Le locataire ne peut normalement pas suspendre le paiement des loyers, même si le propriétaire ne s'acquitte pas de ses obligations. Ainsi, lorsque le propriétaire refuse d'effectuer des travaux qu'il s'était engagé à réaliser, le locataire doit continuer à payer ses loyers et engager des démarches amiables (lettre de mise en demeure, saisine d'un conciliateur de justice ou de la commission départementale de conciliation) voire judiciaire pour contraindre le bailleur. Même s'il est en conflit avec son propriétaire et s'il pense avoir raison, il doit continuer à régler son loyer.

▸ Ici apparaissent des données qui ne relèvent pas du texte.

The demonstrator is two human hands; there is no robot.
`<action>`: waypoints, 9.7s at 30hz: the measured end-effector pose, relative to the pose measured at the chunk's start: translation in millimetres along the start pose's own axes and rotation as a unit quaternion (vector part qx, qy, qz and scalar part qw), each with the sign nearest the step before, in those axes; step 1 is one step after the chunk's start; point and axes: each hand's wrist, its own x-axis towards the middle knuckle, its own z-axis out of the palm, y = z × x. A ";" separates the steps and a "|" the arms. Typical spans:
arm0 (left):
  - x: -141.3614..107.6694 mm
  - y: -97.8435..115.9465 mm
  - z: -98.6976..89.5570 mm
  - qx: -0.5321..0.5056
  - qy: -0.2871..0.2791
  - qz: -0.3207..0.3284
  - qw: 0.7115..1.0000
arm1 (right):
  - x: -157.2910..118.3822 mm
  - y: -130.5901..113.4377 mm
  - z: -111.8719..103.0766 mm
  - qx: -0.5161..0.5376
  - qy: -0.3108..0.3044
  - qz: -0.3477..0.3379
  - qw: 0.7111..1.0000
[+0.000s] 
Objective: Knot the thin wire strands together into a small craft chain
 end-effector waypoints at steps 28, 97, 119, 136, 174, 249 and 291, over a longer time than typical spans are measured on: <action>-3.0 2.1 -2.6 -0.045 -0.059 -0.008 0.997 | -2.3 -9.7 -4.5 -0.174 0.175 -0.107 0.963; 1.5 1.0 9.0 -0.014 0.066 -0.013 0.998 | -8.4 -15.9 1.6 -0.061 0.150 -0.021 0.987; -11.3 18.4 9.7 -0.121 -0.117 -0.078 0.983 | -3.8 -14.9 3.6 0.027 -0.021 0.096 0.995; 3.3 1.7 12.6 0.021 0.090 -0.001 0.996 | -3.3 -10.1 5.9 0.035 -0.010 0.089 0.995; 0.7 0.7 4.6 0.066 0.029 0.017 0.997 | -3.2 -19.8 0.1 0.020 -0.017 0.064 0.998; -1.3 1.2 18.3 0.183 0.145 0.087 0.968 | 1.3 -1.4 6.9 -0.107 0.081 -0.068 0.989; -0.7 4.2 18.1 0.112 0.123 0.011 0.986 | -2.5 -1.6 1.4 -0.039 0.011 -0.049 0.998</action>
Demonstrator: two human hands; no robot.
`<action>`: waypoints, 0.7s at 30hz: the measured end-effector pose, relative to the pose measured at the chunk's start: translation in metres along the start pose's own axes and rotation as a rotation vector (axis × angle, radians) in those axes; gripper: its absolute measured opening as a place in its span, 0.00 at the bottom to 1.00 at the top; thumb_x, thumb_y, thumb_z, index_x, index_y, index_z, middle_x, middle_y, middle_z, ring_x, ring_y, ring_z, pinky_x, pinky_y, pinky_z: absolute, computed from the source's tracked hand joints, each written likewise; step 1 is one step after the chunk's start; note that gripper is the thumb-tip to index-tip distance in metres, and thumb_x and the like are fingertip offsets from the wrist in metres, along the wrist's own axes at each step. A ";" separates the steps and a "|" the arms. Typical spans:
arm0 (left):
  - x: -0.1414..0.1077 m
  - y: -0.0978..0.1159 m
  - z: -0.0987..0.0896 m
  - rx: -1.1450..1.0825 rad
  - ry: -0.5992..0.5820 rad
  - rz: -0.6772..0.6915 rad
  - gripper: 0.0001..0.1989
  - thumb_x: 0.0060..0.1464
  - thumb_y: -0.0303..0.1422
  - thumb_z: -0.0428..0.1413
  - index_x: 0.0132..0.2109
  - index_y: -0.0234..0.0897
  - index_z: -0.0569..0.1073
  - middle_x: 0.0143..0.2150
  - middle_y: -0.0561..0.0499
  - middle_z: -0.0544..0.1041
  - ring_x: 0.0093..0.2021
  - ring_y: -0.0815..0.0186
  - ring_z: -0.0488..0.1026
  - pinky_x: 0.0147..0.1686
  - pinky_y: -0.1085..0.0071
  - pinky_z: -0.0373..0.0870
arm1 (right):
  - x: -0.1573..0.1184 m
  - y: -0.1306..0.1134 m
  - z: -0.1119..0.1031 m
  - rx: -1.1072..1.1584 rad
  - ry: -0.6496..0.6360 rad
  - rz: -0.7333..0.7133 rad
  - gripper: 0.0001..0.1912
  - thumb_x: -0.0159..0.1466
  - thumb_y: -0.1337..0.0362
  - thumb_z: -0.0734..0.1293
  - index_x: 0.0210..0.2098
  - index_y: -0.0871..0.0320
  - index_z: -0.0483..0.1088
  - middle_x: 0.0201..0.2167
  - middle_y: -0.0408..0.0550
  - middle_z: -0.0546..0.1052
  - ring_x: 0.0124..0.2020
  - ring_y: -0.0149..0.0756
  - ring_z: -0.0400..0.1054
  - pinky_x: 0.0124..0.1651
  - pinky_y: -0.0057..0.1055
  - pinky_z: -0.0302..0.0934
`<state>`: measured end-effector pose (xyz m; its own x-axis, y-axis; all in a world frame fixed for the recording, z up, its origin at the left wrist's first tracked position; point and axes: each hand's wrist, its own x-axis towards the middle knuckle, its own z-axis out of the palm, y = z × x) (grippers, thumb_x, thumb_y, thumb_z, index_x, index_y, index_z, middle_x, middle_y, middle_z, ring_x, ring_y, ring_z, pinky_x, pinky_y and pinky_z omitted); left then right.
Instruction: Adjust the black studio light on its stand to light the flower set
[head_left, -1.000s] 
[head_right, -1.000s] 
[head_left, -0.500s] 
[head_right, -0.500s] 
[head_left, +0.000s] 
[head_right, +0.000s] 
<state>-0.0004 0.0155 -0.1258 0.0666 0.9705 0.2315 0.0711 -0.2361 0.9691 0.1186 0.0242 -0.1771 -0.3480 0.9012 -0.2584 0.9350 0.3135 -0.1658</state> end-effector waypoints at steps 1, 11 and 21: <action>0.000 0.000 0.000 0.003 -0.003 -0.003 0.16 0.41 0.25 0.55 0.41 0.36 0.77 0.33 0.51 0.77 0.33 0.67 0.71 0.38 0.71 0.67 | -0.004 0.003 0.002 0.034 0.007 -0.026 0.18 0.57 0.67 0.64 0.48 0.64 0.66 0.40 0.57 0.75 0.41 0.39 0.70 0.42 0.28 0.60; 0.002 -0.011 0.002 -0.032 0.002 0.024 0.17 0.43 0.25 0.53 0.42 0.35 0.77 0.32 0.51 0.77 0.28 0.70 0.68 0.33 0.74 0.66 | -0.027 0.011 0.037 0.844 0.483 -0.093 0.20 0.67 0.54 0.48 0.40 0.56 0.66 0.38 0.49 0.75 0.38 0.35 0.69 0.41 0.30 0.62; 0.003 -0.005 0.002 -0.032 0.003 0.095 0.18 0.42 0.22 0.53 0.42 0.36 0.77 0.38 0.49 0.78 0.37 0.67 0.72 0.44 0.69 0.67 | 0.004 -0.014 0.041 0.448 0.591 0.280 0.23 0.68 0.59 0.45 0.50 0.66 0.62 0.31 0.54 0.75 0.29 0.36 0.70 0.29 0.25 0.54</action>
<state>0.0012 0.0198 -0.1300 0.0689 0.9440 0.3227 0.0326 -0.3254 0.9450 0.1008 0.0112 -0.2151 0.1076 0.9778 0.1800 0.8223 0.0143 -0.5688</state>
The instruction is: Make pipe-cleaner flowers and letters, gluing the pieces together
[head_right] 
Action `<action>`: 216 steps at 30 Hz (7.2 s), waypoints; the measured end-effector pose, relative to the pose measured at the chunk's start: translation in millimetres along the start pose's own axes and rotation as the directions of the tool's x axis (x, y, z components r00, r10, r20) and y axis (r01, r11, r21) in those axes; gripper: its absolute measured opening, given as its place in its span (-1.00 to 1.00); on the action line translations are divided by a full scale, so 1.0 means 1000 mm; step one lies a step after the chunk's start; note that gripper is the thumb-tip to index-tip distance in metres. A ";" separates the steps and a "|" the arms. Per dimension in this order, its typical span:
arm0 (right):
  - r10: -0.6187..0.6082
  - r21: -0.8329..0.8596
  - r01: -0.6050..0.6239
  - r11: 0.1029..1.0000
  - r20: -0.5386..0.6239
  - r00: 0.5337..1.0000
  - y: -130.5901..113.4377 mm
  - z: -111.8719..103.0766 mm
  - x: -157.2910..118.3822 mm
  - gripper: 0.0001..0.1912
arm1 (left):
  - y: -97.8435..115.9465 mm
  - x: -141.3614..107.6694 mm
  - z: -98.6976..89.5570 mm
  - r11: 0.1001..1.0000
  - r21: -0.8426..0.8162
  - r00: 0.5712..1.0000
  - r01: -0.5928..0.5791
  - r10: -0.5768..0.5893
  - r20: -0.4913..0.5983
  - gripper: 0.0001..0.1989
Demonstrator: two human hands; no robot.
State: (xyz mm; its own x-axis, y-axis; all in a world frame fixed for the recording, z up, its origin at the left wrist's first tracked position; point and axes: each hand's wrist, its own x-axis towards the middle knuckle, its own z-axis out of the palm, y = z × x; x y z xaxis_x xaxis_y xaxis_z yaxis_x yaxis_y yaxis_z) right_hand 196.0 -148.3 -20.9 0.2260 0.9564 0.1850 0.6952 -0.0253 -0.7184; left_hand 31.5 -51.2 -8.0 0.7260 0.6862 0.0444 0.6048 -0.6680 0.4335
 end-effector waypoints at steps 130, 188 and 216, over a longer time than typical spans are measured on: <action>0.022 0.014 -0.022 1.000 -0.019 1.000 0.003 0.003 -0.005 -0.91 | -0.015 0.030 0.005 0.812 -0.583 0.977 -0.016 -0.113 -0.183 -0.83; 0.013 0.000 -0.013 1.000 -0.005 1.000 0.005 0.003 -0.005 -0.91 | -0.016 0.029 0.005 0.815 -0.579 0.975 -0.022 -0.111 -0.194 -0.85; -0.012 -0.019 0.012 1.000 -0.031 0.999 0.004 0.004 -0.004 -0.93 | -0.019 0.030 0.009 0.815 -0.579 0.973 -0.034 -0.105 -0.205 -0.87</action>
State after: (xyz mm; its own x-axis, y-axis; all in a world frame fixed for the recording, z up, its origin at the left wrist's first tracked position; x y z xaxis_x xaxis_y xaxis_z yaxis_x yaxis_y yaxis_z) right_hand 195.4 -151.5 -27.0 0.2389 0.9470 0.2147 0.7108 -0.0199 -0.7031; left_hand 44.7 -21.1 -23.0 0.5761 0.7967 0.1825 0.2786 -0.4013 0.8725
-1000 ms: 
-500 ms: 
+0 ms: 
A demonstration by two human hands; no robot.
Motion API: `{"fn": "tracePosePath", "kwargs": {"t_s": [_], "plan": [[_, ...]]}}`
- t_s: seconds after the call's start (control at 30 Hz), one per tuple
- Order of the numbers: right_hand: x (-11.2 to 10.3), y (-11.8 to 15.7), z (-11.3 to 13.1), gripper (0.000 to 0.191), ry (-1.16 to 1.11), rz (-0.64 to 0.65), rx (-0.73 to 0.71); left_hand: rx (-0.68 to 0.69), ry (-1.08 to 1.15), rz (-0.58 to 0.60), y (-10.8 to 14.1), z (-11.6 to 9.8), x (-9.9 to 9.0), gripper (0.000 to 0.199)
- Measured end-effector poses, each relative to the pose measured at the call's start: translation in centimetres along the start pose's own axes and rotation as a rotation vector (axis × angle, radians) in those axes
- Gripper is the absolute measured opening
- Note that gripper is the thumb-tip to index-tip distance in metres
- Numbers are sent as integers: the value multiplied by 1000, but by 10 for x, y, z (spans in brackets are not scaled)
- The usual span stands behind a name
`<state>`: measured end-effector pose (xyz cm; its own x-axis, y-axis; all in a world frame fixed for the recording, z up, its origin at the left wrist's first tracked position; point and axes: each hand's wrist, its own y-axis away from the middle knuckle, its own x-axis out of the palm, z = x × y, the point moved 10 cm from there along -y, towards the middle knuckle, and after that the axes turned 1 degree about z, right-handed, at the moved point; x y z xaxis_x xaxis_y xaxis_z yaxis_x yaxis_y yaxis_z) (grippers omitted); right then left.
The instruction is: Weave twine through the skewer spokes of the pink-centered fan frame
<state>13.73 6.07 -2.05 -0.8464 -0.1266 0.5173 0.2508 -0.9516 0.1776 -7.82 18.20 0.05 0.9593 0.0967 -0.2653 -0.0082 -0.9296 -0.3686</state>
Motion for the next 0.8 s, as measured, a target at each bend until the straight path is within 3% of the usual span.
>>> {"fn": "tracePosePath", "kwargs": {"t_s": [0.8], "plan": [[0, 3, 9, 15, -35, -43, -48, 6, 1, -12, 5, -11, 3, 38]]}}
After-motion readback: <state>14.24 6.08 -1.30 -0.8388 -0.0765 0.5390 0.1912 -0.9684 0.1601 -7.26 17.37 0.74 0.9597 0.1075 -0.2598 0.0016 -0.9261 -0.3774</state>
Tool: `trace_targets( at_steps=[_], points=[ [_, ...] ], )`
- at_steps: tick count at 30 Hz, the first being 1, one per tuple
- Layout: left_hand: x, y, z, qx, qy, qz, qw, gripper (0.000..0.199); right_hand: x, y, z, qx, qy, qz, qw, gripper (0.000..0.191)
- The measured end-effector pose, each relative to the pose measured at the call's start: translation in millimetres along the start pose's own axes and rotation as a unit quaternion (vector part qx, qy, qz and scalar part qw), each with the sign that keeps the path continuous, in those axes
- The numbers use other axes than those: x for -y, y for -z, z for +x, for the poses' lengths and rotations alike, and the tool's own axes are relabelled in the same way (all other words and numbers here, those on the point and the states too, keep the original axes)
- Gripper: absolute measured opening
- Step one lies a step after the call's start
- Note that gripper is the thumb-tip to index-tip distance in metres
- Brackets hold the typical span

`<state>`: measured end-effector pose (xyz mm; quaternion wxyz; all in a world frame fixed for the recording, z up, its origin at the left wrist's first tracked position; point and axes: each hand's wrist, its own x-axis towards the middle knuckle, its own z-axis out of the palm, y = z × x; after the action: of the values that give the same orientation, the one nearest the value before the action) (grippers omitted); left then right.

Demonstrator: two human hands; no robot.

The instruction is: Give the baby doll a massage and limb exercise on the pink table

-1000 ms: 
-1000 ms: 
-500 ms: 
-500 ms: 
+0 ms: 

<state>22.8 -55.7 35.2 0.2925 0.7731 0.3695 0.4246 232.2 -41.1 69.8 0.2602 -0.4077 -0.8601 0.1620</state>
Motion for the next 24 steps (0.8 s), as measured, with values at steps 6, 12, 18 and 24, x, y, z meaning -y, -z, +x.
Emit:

Le locataire est seulement autorisé à suspendre le paiement de son loyer dans deux hypothèses :

  • il se trouve dans l'impossibilité totale d'utiliser les lieux loués, du fait des manquements du bailleur à son obligation d'entretien. C'est le cas lorsque le propriétaire n'a pas effectué les travaux nécessaires pour remédier aux causes d'une inondation et que la dégradation importante des murs due à l'humidité a rendu risqué l'usage des convecteurs électriques et a occasionné des problèmes de santé pour le locataire ou encore lorsqu'il est rendu inhabitable pendant la période hivernale en raison de l'absence de chauffage ;
  • les lieux sont inhabitables, ce qui vaut absence de délivrance du bien. Exemples :
    • un logement "insalubre" en raison d'une humidité importante qui a conduit le locataire à quitter le logement (Cour d'appel de Nîmes, arrêt du 3 mai 2001 - Cour d'appel de Montpellier, arrêt du 14 juin 1999) ;
    • un appartement dépourvu de chauffage, d'eau chaude et dont le dispositif de ventilation de la cuisine n'est pas conforme à la réglementation applicable (Cour d'appel de Aix en Provence, arrêt du 23 octobre 2009) ;
    • une maison déclarée inhabitable selon le rapport d'expertise (habitation très humide et vétuste, installation électrique extrêmement dangereuse, risque d'incendie et d'électrocution, insuffisance de chauffage...) (Cour d'appel de Lyon, arrêt du 5 décembre 2006).

Dans ces situations, le propriétaire ne pourra pas réclamer le paiement des loyers impayés à la caution.

Étape 5 : vérifier que les sommes demandées ne sont pas prescrites

Le paiement du loyer et des charges locatives est soumis à un délai de prescription de 5 ans (article 2224 du Code civil). En effet, la location de logement étant une prestation de services, le locataire ne peut pas bénéficier du délai de 2 ans prévu par l'article L 137-2 du Code de la consommation.

Cela vise le paiement des loyers, des charges, des réparations locatives ainsi que des rappels de loyer suite à une révision tardive. Le délai de 3 ans commence à courir le lendemain du jour où le paiement était dû et se termine X années plus tard, le jour qui porte le même chiffre, à minuit.